After the trial begins, it may be easy to forget who it was all for.

Interspersed with video clips, the film minimizes the politics of this political issue; in the powerful script and lines, the characters' characteristics and images of the times are fully presented. People from different places, people with different education levels, and people with different educational backgrounds have paid the price of their lives for the same idea.

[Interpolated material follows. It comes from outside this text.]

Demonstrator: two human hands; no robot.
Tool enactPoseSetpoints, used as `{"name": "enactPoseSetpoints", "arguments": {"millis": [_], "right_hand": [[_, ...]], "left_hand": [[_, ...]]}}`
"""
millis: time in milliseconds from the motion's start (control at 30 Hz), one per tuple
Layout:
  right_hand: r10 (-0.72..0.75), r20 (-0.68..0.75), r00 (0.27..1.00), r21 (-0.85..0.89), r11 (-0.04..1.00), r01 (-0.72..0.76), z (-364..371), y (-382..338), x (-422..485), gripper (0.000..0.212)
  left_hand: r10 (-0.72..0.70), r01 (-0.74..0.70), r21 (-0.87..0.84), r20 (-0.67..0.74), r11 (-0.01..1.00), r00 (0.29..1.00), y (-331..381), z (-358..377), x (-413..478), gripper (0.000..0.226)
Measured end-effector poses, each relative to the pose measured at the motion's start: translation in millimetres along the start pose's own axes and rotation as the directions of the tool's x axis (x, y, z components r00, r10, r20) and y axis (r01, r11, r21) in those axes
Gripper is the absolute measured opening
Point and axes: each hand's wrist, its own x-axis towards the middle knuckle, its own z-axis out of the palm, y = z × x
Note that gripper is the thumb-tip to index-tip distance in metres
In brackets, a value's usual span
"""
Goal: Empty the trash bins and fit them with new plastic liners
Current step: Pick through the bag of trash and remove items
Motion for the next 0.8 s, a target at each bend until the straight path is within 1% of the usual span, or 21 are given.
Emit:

It has to be said (and mentioned by many film critics) that the lines of this movie are really excellent. Alan Sorkin's obvious concerns and expectations for politics and the country have been very obvious from his famous work "The White House". However, compared to the elite anchors of "Newsroom", his political tendencies appear objective and restrained in this film. His lines have greatly reduced various external factors, providing the audience with an event-only work, through the mouths of the characters. To speak to the general aspirations of the people at the time, and to focus the film on the trial itself, rather than other grand and controversial implications and meanings. The characters' characteristics and positions of the times gradually become three-dimensional in the stacking of lines. From prosecutors, lawyers to judges, from black politicians to elite college students, the motives and thoughts of the characters are diluted. The ending of the movie even changed the order of reality, showing a shock similar to "The Defender", making the trial the only thing in the eyes and hearts of the audience.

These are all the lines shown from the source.